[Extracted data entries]
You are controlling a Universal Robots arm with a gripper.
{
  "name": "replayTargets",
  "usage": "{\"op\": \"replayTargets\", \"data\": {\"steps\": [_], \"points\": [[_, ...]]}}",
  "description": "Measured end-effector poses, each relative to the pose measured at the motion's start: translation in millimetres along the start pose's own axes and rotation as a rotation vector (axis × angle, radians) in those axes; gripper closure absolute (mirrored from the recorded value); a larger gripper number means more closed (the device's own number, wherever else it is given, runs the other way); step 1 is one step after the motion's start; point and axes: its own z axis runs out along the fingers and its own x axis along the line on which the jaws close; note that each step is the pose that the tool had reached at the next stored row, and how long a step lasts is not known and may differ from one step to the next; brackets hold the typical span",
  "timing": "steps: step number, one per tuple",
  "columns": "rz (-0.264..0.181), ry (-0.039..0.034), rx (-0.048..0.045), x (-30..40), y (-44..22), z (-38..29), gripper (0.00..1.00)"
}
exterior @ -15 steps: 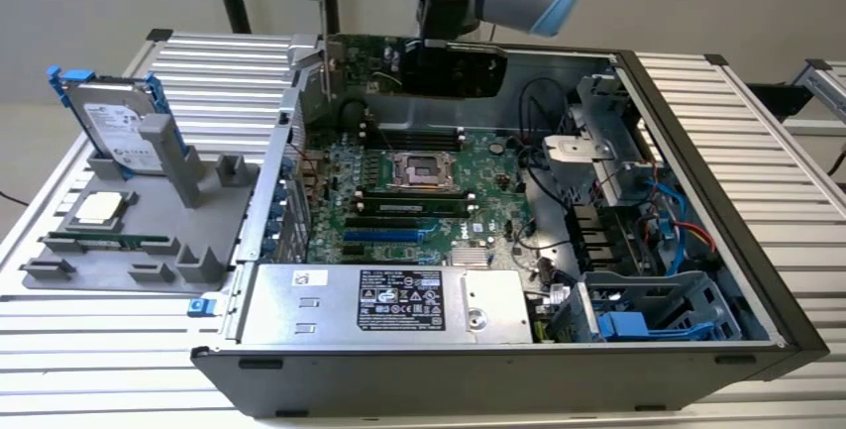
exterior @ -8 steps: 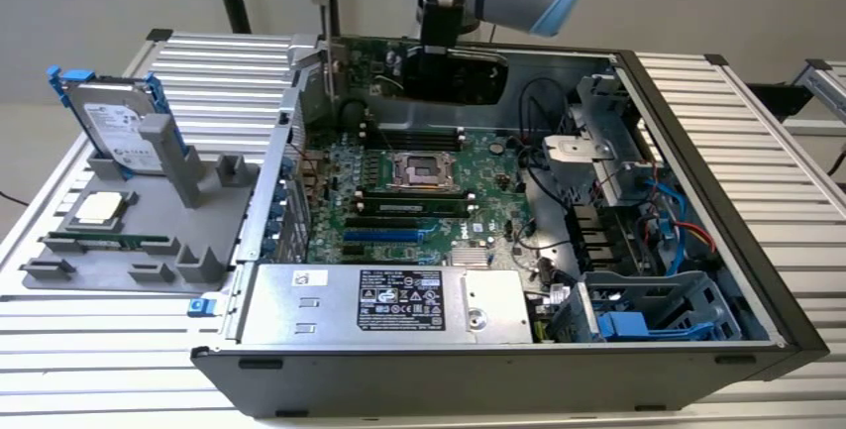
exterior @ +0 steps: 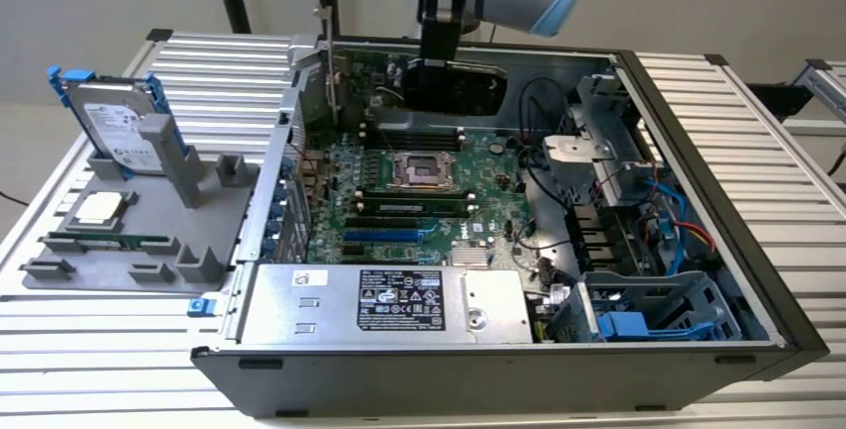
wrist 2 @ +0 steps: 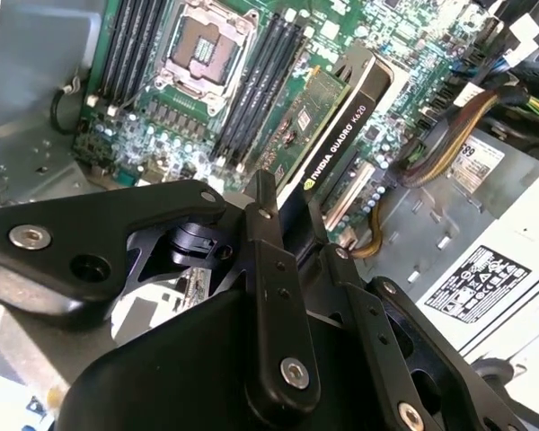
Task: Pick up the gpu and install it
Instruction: 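Insert the gpu into the slot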
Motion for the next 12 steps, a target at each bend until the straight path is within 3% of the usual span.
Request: {"op": "replayTargets", "data": {"steps": [4, 12], "points": [[0.0, 0.0015, 0.0042, 0.3, 0.0, 5.9, 1.0], [-0.001, 0.0002, 0.0262, 0.7, -0.1, 13.7, 1.0]]}}
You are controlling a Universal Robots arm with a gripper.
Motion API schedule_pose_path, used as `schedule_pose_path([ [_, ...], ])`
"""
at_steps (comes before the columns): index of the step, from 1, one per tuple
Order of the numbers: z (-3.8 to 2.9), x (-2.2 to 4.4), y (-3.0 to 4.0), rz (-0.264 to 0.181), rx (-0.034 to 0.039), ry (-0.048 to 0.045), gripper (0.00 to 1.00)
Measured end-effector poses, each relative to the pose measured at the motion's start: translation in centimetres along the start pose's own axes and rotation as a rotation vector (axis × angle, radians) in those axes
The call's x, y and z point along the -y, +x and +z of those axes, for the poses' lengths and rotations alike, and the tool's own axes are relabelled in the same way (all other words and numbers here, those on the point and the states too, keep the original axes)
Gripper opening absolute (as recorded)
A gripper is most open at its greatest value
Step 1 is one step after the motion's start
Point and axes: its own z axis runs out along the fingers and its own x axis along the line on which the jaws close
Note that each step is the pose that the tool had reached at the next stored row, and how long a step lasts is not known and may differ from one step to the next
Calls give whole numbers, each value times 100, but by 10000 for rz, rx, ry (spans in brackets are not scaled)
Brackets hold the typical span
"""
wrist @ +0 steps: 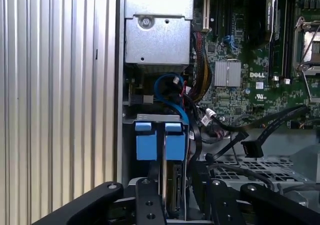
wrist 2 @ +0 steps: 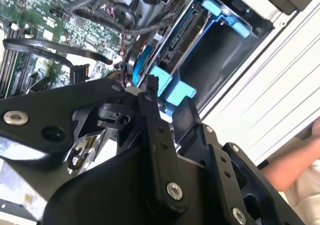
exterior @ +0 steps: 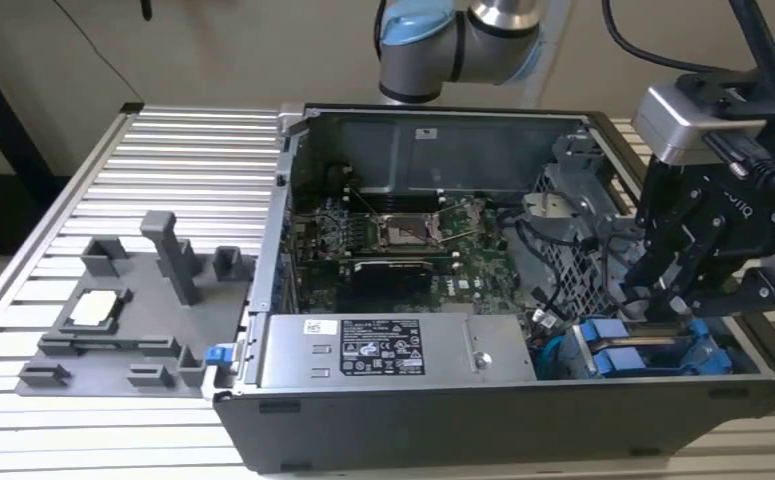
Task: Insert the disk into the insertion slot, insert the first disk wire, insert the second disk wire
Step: 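Insert the disk into the insertion slot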
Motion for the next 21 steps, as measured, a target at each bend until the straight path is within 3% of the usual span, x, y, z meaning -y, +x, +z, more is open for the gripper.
schedule_pose_path([
  [7,-162,-2,-4,2,8,-2,40],
  [13,-170,8,-5,-1,23,-3,40],
  [21,-171,132,-2,-44,99,-2,40],
])
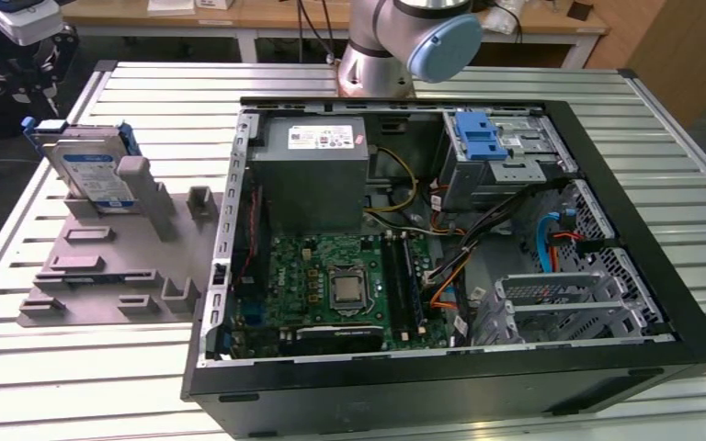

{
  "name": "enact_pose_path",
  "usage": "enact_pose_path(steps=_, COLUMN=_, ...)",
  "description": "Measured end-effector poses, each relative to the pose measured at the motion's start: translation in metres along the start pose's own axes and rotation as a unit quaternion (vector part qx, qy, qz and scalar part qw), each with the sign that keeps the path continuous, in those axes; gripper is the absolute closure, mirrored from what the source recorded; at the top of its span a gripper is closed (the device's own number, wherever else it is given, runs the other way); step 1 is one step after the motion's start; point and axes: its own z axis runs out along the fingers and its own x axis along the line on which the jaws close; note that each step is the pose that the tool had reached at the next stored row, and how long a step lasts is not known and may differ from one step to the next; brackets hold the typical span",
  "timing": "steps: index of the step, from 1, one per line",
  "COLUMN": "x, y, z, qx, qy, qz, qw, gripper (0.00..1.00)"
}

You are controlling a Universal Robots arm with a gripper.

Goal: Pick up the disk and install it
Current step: 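Pick up the disk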

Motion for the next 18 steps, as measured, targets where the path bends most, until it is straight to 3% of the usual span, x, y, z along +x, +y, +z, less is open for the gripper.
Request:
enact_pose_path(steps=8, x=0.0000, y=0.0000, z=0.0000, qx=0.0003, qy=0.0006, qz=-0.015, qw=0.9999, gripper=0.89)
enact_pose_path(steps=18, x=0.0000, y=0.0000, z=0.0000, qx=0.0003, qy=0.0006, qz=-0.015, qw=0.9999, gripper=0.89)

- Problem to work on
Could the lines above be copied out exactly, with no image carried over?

- Result
You are controlling a Universal Robots arm with a gripper.
{
  "name": "replayTargets",
  "usage": "{\"op\": \"replayTargets\", \"data\": {\"steps\": [_], \"points\": [[_, ...]]}}",
  "description": "Measured end-effector poses, each relative to the pose measured at the motion's start: translation in millimetres along the start pose's own axes and rotation as a rotation vector (axis × angle, radians) in those axes; gripper closure absolute (mirrored from the recorded value); a larger gripper number means more closed (the device's own number, wherever else it is given, runs the other way); step 1 is one step after the motion's start; point and axes: its own z axis runs out along the fingers and its own x axis along the line on which the jaws close; note that each step is the pose that the tool had reached at the next stored row, and how long a step lasts is not known and may differ from one step to the next; brackets hold the typical span",
  "timing": "steps: step number, one per tuple",
  "columns": "rz (-0.264..0.181), ry (-0.039..0.034), rx (-0.048..0.045), x (-30..40), y (-44..22), z (-38..29), gripper (0.00..1.00)"
}
exterior @ -15 steps: 
exterior @ -8 steps: 
exterior @ +0 steps: 
wrist 2 @ +0 steps: 
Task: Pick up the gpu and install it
Instruction: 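Insert the gpu into the slot
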Motion for the next 12 steps, a target at each bend until the straight path is within 3% of the usual span.
Request: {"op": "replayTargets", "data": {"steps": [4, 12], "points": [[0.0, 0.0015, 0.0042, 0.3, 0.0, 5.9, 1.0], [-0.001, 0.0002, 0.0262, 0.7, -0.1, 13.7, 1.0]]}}
You are controlling a Universal Robots arm with a gripper.
Motion API schedule_pose_path, used as `schedule_pose_path([ [_, ...], ])`
"""
at_steps (comes before the columns): index of the step, from 1, one per tuple
Order of the numbers: z (-3.8 to 2.9), x (-2.2 to 4.4), y (-3.0 to 4.0), rz (-0.264 to 0.181), rx (-0.034 to 0.039), ry (-0.048 to 0.045), gripper (0.00 to 1.00)
Measured end-effector poses, each relative to the pose measured at the motion's start: translation in centimetres along the start pose's own axes and rotation as a rotation vector (axis × angle, radians) in those axes
The call's x, y and z point along the -y, +x and +z of those axes, for the poses' lengths and rotations alike, and the tool's own axes are relabelled in the same way (all other words and numbers here, those on the point and the states too, keep the original axes)
Gripper opening absolute (as recorded)
A gripper is most open at its greatest value
Step 1 is one step after the motion's start
Point and axes: its own z axis runs out along the fingers and its own x axis along the line on which the jaws close
Note that each step is the pose that the tool had reached at the next stored row, and how long a step lasts is not known and may differ from one step to the next
Calls give whole numbers, each value times 100, but by 10000 for rz, rx, ry (spans in brackets are not scaled)
Brackets hold the typical span
"""
wrist @ +0 steps: 
wrist 2 @ +0 steps: 
exterior @ +0 steps: 
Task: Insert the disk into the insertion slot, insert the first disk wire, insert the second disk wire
Step: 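Insert the disk into the insertion slot
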Motion for the next 21 steps, as measured, a target at each bend until the straight path is within 3% of the usual span, x, y, z meaning -y, +x, +z, more is open for the gripper.
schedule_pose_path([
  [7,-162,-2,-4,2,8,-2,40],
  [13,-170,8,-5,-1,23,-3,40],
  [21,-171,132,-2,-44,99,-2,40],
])

{
  "name": "enact_pose_path",
  "usage": "enact_pose_path(steps=_, COLUMN=_, ...)",
  "description": "Measured end-effector poses, each relative to the pose measured at the motion's start: translation in metres along the start pose's own axes and rotation as a unit quaternion (vector part qx, qy, qz and scalar part qw), each with the sign that keeps the path continuous, in those axes; gripper is the absolute closure, mirrored from what the source recorded; at the top of its span a gripper is closed (the device's own number, wherever else it is given, runs the other way); step 1 is one step after the motion's start; point and axes: its own z axis runs out along the fingers and its own x axis along the line on which the jaws close; note that each step is the pose that the tool had reached at the next stored row, and how long a step lasts is not known and may differ from one step to the next; brackets hold the typical span",
  "timing": "steps: index of the step, from 1, one per line",
  "COLUMN": "x, y, z, qx, qy, qz, qw, gripper (0.00..1.00)"
}

You are controlling a Universal Robots arm with a gripper.

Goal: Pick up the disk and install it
Current step: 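Pick up the disk
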
Motion for the next 18 steps, as measured, targets where the path bends most, until it is straight to 3% of the usual span, x, y, z along +x, +y, +z, less is open for the gripper.
Request:
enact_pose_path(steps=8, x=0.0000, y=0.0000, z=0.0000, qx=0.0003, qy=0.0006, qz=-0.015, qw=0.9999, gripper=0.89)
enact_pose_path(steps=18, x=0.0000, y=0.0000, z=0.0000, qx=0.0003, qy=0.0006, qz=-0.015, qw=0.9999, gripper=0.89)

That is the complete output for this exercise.